We paid $46/night for our Airbnb. Wagner, our aforementioned driver for a day, told us that he pays $300/month rent for a 2-story, 2 BR home, and he said that unless renting from a Gringo, one can live large on $700/month. Our research showed long-term rentals (once again defined as 6 months or more) in the range of $400-$800/month with some of the larger view properties in neighborhoods outside the center of town renting for $1000-$2000 per month. House prices start under $100K, with several to be found in the $100-150K range, and go up from there as house and property size increase. We think that prices are similar in the other Central Valley towns.

Thanksgiving

Our Airbnb hosts, Nancy and Andy, invited us to their Thanksgiving dinner, so we got to spend the holiday with twelve other expats (which included three children) and a Tico couple – all very lovely people. What we found interesting was that two of the couples were not retired, and they had moved to Costa Rica with young children. One couple is even getting ready to open a business next month, a coffee shop, on the edge of downtown.

Pickleball

On our last Saturday in San Ramon, some of the local expats we had met invited us to play pickleball, a slimmed down version of tennis. Four pickleball courts will fit within the space of one tennis court, and the game is played with a paddle similar to that used in racquetball and a heavier version of a wiffle ball.  Yes, we know, pickleball has been around for a while, but it was new to us. It was a lot of fun and a surprising amount of exercise. We think we’re hooked!

Some Thoughts About Ticos

We have found the people of Costa Rica to be warm and friendly. We have enjoyed greeting and being greeted by people on the street. We have also found the Ticos to be patient and encouraging with our elementary Spanish. One day in town, when we were a little lost trying to find the produce market, we asked a woman sitting in her front courtyard for directions. She unlocked her gate, walked to the end of the block and around the corner with us, and then gave us the rest of the directions. Another little tidbit:  Ticos wash the dishes in cold water using a paste-like product called Axion, which is really quite effective.

Onward to Quepos

On Sunday, we pulled away from San Ramon with some sadness about leaving, but with anticipation about what lay ahead. At this point, it’s our desire to return to San Ramon at some point to spend a few months to try it out as an expat destination. But in the end, we decided that it would be a shame to be in Costa Rica and not visit Manuel Antonio National Park. We will then go overland into Panama.

Ian & Ann

6 Comments

  1. The Los Angeles Cloud Forest looks and sounds amazing. Sounds like you are really getting around, and getting a feel for different areas. Hope you get to see some more possible options closer to a beach! Happy travels!

    • Ian Ann Reply

      Hi Yvette,
      Yes, the cloud forest was amazing!
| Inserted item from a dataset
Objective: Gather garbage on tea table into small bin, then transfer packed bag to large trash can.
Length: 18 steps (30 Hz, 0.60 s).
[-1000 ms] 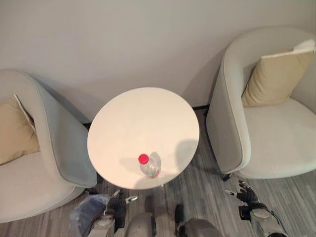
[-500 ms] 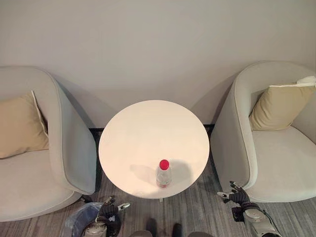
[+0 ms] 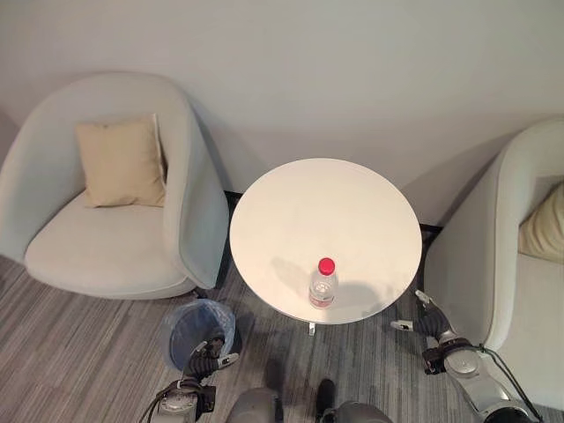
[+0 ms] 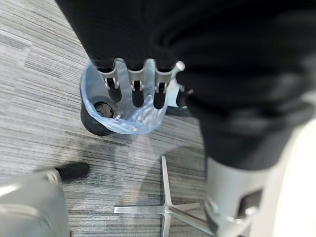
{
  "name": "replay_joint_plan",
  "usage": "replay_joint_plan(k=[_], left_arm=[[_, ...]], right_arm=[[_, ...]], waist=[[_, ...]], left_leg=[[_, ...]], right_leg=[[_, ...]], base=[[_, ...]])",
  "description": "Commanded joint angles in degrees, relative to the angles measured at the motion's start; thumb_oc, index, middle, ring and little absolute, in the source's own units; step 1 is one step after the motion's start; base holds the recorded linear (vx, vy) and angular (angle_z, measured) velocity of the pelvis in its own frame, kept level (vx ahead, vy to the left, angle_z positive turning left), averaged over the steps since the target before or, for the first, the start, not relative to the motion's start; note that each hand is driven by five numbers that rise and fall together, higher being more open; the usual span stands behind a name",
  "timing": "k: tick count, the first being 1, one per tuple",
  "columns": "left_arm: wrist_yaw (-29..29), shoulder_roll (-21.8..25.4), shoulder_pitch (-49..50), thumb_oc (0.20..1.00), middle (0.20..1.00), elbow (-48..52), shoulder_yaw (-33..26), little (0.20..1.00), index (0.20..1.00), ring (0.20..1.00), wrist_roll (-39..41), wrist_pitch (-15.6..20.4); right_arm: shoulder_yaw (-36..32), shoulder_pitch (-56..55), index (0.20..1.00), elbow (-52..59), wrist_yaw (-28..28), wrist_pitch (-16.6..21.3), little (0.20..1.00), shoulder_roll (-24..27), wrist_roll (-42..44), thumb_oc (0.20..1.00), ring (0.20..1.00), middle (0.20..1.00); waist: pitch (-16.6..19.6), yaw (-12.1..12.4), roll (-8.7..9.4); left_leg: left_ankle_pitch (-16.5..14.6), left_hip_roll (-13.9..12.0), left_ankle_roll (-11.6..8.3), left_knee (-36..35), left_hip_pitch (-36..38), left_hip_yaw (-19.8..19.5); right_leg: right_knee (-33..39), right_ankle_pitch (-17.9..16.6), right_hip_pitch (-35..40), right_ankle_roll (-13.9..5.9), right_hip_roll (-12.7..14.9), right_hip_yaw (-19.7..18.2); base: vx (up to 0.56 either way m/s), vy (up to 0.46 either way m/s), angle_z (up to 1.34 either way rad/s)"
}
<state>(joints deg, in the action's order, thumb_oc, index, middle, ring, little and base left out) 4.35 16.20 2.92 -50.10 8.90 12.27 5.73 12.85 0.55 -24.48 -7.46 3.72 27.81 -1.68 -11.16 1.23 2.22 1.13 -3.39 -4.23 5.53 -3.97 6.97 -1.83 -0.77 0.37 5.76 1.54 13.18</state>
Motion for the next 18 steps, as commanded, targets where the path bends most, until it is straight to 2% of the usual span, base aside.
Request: replay_joint_plan(k=[1,5,12,18], left_arm=[[-0.1,0.8,-1.0,1.000,1.000,0.9,-0.3,1.000,1.000,1.000,-2.0,2.3],[-0.3,0.9,-0.3,1.000,1.000,0.6,-0.3,1.000,1.000,1.000,-4.0,2.0],[-0.5,2.2,1.1,1.000,1.000,1.2,-1.1,1.000,1.000,1.000,-4.5,2.0],[-0.5,2.1,1.9,1.000,1.000,1.0,-1.1,1.000,1.000,1.000,-4.9,2.0]], right_arm=[[-0.8,0.7,1.000,2.0,-0.8,3.2,1.000,1.8,-3.1,1.000,1.000,1.000],[-1.1,0.7,1.000,5.2,-0.8,3.4,1.000,2.7,-6.2,1.000,1.000,1.000],[1.6,2.3,1.000,6.6,0.1,2.9,1.000,2.4,-9.1,1.000,1.000,1.000],[3.8,3.5,1.000,5.8,0.4,2.8,1.000,0.7,-8.9,1.000,1.000,1.000]], waist=[[0.8,-1.3,-0.08],[1.9,-1.9,-1.48],[2.1,-0.6,-1.54],[2.6,0.1,-1.64]], left_leg=[[-4.8,-0.3,0.81,2.4,1.1,-0.7],[-4.5,0.1,0.78,-2.9,3.8,-1.1],[-5.7,1.9,2.01,-3.6,5.1,-1.1],[-5.9,2.4,2.33,-4.7,6.2,-1.3]], right_leg=[[3.5,3.7,1.0,-10.66,3.1,-3.8],[3.1,3.9,0.8,-10.96,3.1,-3.1],[1.2,3.9,1.0,-11.89,4.9,-3.6],[1.8,3.8,1.7,-12.31,5.3,-3.5]], base=[[0.02,0.075,0.27],[0.05,0.128,0.29],[0.05,0.104,0.05],[0.06,0.043,0.03]])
And yes, we’ve realized that we really are doing this adventure! We’ve liked some of the beach towns we visited but they are just too hot for us, and the cost of air conditioning would be exorbitant.
      Ian & Ann

  2. Karen Kukuk Reply

    Great descriptions of Costa Rico areas. Thank you. Looking forward to learning more about Panama in your next blog.

    • Ian Ann Reply

      Hi Karen,
      We will have one more blog post on Costa Rica before writing about Panama.
      Ian & Ann

  3. Hola, mi hermana fabulosa y mi cunado! Puedo imajinar todo que ustedes describen tan claramente, y ya que la temperatura aqui esta casi veinticinco farenheit, a mi especialmente me gusto cerrar mis ojos y tratar de sentir el calor y la humedad. La bosce (de nubes?) parece muy similar como la selva que visitaba en Jamaica y tambien en Tanzania.

    No hay muchos personas quien podrian hacer un viaje como esto, Ann y Ian. Yo les admiro tanto.

    Besos y abrazos,

    Bonnie

    • Ian Ann Reply

      Hola Bonnie,
      Muchas gracias por tu animo. Tu estas con nosotros en espriritu.